Usually entry point of imagemagick does not allow this kind of error.

However cloning 0x0 image was allowed and thus could trigger this kind of error.
This bug may be remotly exploitable and could lead to controlable buffer overflow.

Moreover fix the same kind of error in resize.
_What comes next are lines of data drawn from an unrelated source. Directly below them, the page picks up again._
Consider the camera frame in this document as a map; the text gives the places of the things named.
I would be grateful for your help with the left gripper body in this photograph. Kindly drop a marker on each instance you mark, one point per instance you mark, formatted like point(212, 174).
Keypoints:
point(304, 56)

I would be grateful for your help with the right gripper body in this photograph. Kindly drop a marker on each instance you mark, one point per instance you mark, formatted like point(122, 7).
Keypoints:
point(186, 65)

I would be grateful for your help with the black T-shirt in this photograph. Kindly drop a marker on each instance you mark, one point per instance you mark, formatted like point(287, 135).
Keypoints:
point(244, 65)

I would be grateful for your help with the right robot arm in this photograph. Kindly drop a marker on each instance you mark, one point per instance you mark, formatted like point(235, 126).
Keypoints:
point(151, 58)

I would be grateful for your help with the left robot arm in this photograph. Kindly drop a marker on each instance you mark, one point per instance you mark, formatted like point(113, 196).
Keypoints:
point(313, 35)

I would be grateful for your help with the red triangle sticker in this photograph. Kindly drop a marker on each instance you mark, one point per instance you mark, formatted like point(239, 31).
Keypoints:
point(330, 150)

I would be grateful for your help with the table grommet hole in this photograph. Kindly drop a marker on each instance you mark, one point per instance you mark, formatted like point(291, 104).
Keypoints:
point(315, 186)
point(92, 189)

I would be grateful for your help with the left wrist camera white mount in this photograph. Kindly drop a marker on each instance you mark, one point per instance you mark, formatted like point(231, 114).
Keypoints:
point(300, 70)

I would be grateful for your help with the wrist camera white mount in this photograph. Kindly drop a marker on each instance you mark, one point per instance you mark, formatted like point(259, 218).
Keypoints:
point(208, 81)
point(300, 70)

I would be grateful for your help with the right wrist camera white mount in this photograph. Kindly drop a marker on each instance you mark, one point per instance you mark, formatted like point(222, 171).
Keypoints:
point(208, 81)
This is fix for TEMP-0000000-1800A5 aka CVE-2014-8354

forwarded: yes
Bug-debian: http://bugs.debian.org/767240
Applied-Upstream: 6.8.9.9
---
 magick/image.c  | 5 +++++
 magick/resize.c | 4 ++++
 2 files changed, 9 insertions(+)

diff --git a/magick/image.c b/magick/image.c
index 8759d63..787030b 100644
--- a/magick/image.c
+++ b/magick/image.c
@@ -821,6 +821,11 @@ MagickExport Image *CloneImage(const Image *image,const unsigned long columns,
     (void) LogMagickEvent(TraceEvent,GetMagickModule(),"%s",image->filename);
   assert(exception != (ExceptionInfo *) NULL);
   assert(exception->signature == MagickSignature);
+  if ((image->columns == 0) || (image->rows == 0))
+    {
+      ThrowBinaryException(ImageError,"NegativeOrZeroImageSize",image->filename);
+      return((Image *) NULL);
+    }
   clone_image=(Image *) AcquireAlignedMemory(1,sizeof(*clone_image));
   if (clone_image == (Image *) NULL)
     ThrowImageException(ResourceLimitError,"MemoryAllocationFailed");
diff --git a/magick/resize.c b/magick/resize.c
index 96168ef..9ef64b8 100644
--- a/magick/resize.c
+++ b/magick/resize.c
@@ -1822,6 +1822,8 @@ static MagickBooleanType HorizontalFilter(const ResizeFilter *resize_filter,
         ((MagickRealType) (start+n)-center+0.5));
       density+=contribution[n].weight;
     }
+    if (n == 0)
+      continue;
     if ((density != 0.0) && (density != 1.0))
       {
         register long
@@ -2064,6 +2066,8 @@ static MagickBooleanType VerticalFilter(const ResizeFilter *resize_filter,
         ((MagickRealType) (start+n)-center+0.5));
       density+=contribution[n].weight;
     }
+    if (n == 0)
+      continue;
     if ((density != 0.0) && (density != 1.0))
       {
         register long
-- 
2.1.4